I am not at all sure that deep attention to anything in particular can be taught in a straightforward way: It may, perhaps, only arise from within, according to some inexplicable internal necessity of being. Some people -- many people -- most people -- will not experience that internal necessity of being in books, in texts. But for people like Erasmus (with his "cry of thankful joy" on spying a fragment of print) or Lynne Sharon Schwartz ("Can I get back to my books now?"), books are the natural and inevitable and permanent means of being absorbed in something other than the self.

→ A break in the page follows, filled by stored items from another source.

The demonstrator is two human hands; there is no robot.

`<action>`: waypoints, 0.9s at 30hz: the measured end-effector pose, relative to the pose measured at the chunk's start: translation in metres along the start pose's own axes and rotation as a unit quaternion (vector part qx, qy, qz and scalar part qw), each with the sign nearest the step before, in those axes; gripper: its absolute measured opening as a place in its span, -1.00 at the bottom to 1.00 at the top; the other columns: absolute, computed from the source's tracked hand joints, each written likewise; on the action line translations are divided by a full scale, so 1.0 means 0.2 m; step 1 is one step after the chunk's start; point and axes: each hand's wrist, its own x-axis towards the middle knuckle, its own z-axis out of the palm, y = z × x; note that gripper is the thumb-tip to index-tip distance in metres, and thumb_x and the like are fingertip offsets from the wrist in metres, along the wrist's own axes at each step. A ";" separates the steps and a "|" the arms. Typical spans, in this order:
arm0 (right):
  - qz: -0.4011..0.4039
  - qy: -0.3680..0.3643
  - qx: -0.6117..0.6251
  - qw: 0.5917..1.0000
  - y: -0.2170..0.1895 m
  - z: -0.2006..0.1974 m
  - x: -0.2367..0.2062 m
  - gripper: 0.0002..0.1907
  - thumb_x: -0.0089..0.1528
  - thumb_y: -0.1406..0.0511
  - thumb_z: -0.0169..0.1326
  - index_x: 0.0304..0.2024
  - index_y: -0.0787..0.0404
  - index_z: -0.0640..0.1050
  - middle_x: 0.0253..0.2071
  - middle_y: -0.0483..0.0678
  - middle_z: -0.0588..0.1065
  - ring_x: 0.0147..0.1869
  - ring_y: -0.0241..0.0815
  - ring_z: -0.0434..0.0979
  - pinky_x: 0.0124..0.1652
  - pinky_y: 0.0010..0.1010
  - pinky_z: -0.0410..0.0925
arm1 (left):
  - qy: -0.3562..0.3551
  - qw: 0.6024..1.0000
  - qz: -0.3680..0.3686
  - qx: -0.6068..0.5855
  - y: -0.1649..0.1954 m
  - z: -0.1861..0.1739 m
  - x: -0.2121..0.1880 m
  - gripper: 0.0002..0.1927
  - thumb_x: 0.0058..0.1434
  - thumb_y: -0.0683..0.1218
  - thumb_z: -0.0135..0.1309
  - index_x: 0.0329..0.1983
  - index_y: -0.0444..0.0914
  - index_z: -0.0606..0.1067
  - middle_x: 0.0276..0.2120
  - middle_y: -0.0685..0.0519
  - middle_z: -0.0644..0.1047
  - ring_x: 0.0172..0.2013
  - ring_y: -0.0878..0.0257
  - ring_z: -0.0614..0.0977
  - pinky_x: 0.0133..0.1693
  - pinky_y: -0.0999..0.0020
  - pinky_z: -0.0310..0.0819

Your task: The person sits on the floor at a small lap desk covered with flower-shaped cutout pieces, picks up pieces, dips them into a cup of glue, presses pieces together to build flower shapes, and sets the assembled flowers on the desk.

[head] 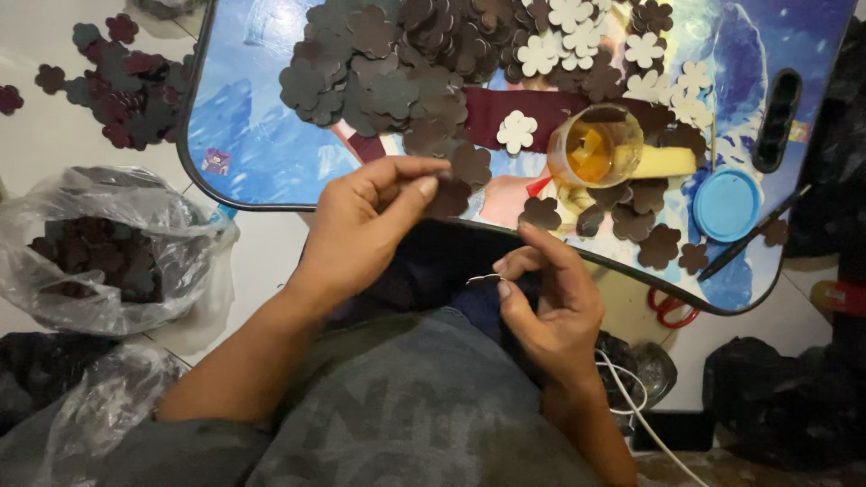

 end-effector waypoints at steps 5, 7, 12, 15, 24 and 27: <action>0.032 0.003 0.051 0.998 -0.05 -0.03 -0.04 -0.34 0.21 0.61 0.13 0.38 0.37 0.34 -0.16 -0.03 0.51 0.05 -0.21 0.54 0.18 -0.37 0.40 | -0.053 0.988 -0.056 -0.133 -0.05 0.09 -0.02 -0.78 0.42 -0.26 0.05 0.10 -0.42 0.48 -0.09 0.02 0.64 -0.11 0.37 0.65 -0.03 0.45 0.58; 0.035 0.008 0.072 0.997 -0.06 -0.03 -0.04 -0.34 0.22 0.60 0.14 0.38 0.37 0.34 -0.16 -0.03 0.51 0.04 -0.20 0.54 0.17 -0.37 0.40 | -0.052 0.988 -0.062 -0.129 -0.06 0.11 -0.02 -0.67 0.38 -0.27 0.06 0.20 -0.35 0.42 -0.16 0.03 0.61 -0.16 0.37 0.64 -0.07 0.45 0.59; 0.053 0.020 0.107 0.993 -0.06 -0.06 -0.04 -0.34 0.23 0.57 0.13 0.40 0.37 0.32 -0.15 -0.02 0.50 0.04 -0.21 0.53 0.17 -0.38 0.40 | -0.074 0.983 -0.074 -0.149 -0.06 0.15 -0.04 -0.58 0.38 -0.27 0.03 0.30 -0.30 0.40 -0.15 0.05 0.60 -0.15 0.40 0.63 -0.06 0.46 0.60; 0.076 0.034 0.123 0.989 -0.05 -0.08 -0.04 -0.33 0.24 0.56 0.13 0.41 0.37 0.31 -0.15 -0.03 0.51 0.03 -0.24 0.53 0.13 -0.42 0.40 | -0.077 0.982 -0.085 -0.150 -0.06 0.17 -0.05 -0.62 0.40 -0.27 0.02 0.28 -0.34 0.43 -0.09 0.05 0.61 -0.12 0.41 0.63 -0.05 0.47 0.59; 0.090 0.030 0.113 0.989 -0.02 -0.10 -0.03 -0.30 0.23 0.57 0.15 0.42 0.36 0.31 -0.15 -0.05 0.52 0.00 -0.32 0.51 0.08 -0.52 0.39 | -0.079 0.979 -0.103 -0.156 -0.09 0.18 -0.03 -0.62 0.36 -0.28 0.04 0.24 -0.33 0.43 -0.01 0.02 0.60 -0.08 0.39 0.64 -0.04 0.47 0.59; 0.083 0.024 0.120 0.989 -0.01 -0.10 -0.03 -0.31 0.23 0.57 0.15 0.41 0.36 0.31 -0.14 -0.05 0.52 0.00 -0.32 0.52 0.08 -0.52 0.39 | -0.088 0.983 -0.085 -0.140 -0.08 0.18 -0.04 -0.60 0.35 -0.29 0.05 0.26 -0.33 0.43 0.03 0.02 0.60 -0.05 0.40 0.64 -0.02 0.50 0.57</action>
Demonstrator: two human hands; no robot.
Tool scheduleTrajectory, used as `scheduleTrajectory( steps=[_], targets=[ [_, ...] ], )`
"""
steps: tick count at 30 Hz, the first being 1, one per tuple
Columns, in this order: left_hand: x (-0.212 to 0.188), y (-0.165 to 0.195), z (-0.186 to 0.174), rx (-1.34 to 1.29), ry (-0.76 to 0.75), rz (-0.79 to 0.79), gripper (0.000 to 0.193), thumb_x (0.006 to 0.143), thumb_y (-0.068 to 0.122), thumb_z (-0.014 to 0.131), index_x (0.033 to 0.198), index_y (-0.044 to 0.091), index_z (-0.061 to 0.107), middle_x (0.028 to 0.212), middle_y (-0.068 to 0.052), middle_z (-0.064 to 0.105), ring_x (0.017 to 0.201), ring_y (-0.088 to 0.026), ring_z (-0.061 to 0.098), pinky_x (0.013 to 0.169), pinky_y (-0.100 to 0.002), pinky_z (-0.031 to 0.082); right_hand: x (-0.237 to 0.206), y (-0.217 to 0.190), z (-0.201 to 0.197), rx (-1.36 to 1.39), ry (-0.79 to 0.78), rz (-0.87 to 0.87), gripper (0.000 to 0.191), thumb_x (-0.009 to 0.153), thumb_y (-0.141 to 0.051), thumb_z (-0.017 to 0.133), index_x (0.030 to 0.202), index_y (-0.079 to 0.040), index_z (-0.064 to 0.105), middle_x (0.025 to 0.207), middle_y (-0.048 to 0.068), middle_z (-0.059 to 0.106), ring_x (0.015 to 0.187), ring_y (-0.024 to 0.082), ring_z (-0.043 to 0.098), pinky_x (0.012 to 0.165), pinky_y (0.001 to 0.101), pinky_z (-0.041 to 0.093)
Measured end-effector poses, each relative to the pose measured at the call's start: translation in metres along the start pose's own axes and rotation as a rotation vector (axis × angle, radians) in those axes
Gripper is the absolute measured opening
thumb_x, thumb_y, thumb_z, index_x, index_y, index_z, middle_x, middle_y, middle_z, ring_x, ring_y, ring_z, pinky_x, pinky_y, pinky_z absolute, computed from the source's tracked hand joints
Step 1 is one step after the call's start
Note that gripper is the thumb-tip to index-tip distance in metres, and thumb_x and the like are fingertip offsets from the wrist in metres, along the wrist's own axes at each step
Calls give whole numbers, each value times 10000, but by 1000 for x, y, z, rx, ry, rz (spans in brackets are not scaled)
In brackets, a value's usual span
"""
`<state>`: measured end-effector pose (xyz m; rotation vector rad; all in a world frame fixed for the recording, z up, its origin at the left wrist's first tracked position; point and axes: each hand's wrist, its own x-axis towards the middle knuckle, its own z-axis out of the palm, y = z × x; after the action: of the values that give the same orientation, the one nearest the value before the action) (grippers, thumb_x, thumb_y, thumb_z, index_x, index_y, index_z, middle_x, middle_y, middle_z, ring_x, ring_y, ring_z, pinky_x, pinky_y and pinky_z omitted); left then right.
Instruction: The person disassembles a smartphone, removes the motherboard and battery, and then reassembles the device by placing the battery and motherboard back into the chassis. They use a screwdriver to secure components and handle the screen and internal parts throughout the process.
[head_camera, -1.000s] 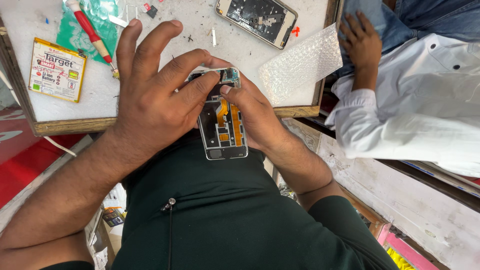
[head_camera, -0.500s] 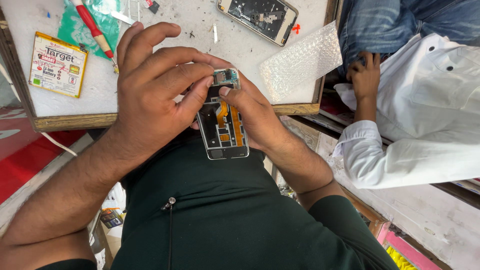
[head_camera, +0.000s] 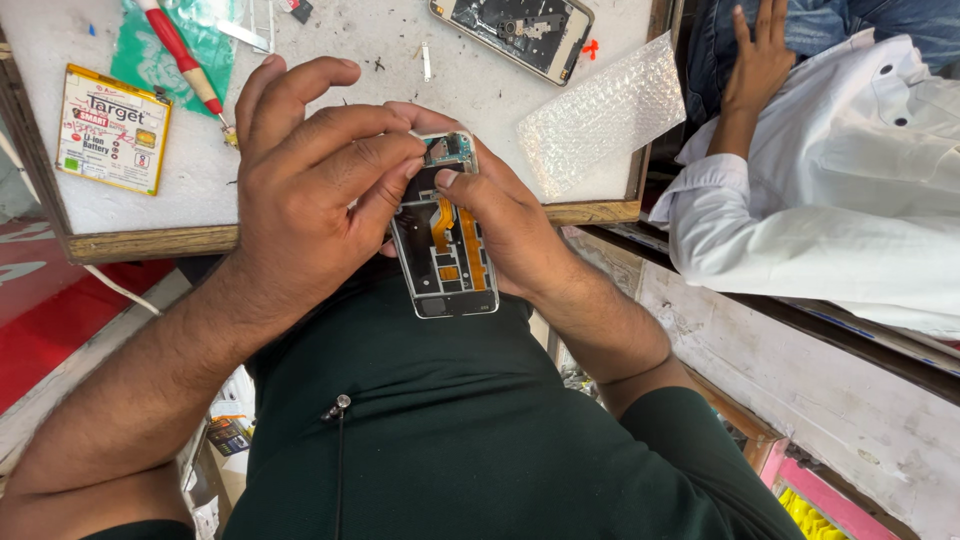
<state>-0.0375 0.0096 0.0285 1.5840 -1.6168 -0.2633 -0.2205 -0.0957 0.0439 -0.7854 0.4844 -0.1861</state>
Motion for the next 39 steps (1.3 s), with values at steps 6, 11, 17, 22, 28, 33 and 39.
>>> scheduleTrajectory(
  steps=[6,11,17,22,28,33,39],
  targets=[
    [-1,0,2,-12,11,-4,114,1110,200,818,1186,125,779,1229,-11,720,1425,-276,516,1288,-564,269,0,-1,1,13,-13,-18,649,1082,-195,392,1657,18,181,1425,315,476,1185,296,670,933,453,665],
    [4,3,-1,33,0,33,101,1050,149,799,1134,99,778,1209,-35,721,1382,-318,517,1235,-603,249,1,-2,1,18,-7,-11,637,1073,-206,387,1636,7,178,1404,290,486,1191,287,674,915,448,679],
    [3,4,-2,94,-28,90,94,1043,135,777,1126,92,791,1260,-49,719,1404,-346,473,1233,-618,192,-1,0,-2,21,-7,-9,616,1097,-213,386,1641,10,200,1349,281,520,1156,282,690,908,450,681],
    [-2,-2,-1,172,-64,168,167,1075,160,683,1186,100,793,1325,-41,688,1479,-347,389,1257,-643,147,-1,2,-6,26,11,4,551,1132,-221,349,1615,16,228,1262,289,569,1062,298,726,883,468,685],
    [-2,-6,-1,342,-138,267,171,1121,219,659,1188,133,790,1429,-40,631,1528,-342,322,1274,-670,139,-2,0,-13,26,33,29,555,1077,-144,376,1592,7,232,1275,282,588,1069,291,739,881,472,686],
    [5,0,0,177,-239,133,148,1034,248,771,1143,150,786,1517,-59,564,1561,-390,293,1268,-693,211,-5,0,-18,34,115,75,615,1013,-71,443,1593,7,254,1284,219,562,1074,270,718,894,490,681],
    [5,13,4,283,-165,181,193,1048,187,788,1220,100,791,1516,-87,548,1533,-393,291,1217,-704,232,-6,7,-26,-32,156,27,660,999,-20,460,1635,3,284,1299,214,584,1149,269,678,984,429,626]
  ],
)
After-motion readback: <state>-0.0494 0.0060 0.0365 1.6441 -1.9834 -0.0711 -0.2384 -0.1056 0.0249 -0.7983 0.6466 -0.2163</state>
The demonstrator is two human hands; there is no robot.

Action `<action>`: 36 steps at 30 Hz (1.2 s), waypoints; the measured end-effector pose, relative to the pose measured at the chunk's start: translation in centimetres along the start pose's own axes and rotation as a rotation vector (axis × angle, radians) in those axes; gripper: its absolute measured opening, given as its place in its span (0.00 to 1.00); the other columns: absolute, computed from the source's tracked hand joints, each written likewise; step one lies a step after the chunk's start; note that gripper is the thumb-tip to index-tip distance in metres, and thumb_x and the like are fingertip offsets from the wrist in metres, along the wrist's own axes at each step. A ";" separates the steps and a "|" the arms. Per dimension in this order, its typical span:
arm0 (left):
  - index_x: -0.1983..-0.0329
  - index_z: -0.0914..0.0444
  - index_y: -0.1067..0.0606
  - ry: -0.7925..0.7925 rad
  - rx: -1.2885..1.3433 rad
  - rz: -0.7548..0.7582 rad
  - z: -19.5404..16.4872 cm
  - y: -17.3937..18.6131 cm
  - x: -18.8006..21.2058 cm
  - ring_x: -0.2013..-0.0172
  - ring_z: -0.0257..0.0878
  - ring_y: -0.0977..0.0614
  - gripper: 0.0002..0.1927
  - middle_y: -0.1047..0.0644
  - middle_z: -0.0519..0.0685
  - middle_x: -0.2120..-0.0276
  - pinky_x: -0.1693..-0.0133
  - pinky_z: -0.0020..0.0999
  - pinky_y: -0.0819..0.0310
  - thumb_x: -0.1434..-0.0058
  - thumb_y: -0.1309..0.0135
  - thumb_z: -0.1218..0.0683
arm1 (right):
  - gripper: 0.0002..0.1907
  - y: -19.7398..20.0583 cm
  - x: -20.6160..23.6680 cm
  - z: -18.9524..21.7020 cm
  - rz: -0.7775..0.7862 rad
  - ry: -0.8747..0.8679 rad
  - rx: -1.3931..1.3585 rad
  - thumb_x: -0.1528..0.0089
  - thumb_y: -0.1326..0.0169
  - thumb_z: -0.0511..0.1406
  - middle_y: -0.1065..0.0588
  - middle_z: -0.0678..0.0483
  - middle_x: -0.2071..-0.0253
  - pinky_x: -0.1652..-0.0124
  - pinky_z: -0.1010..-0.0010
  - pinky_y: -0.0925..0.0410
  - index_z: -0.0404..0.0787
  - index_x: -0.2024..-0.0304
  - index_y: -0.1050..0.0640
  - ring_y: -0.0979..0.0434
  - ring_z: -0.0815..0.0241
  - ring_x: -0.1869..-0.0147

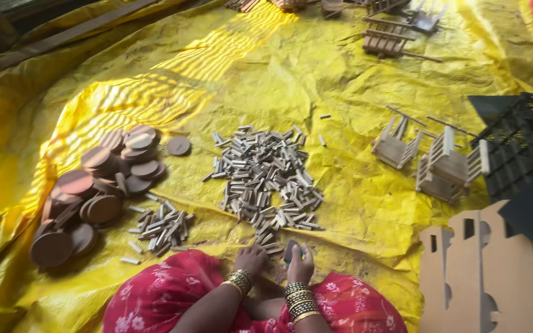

But then there are the people Nicholas Carr writes about in The Shallows: What the Internet Is Doing to Our Brains, and Carr himself: people who know what it is like to be lost in a book, who value that experience, but who have misplaced it -- who can't get back, as Lucy Pevensie for a time can't get back to Narnia; what was an opening to another world is now the flat planked back of a wardrobe. They're the ones who need help, and want it, and are prepared to receive it.
I had become one of those people myself, or was well on my way to it, when I was rescued through the novelty of reading on a Kindle. My hyper-attentive habits were alienating me further and further from the much older and (one would have thought) more firmly established habits of deep attention. I was rapidly becoming a victim of my own mind's plasticity, until a new technology helped me to remember how to do something that for years had been instinctive, unconscious, natural.
I don't know whether an adult who has never practiced deep attention -- who has never seriously read for information or for understanding, or even for delight -- can learn how. Some current college students will not have had those experiences, and it would be futile and painful to expect them to read as most of their teachers have read.
But I'm confident that those who have had this facility can recover it: They just have to want that recovery enough to make sacrifices for it, something they will only do if they can vividly recall what that experience was like. And it may be that one of the better services teachers can provide for students today is to awaken those good memories whenever they exist.
--Alan Jacobs is a professor of English at Wheaton College. This article is excerpted from his book The Pleasures of Reading in an Age of Distraction (Oxford University Press, 2011).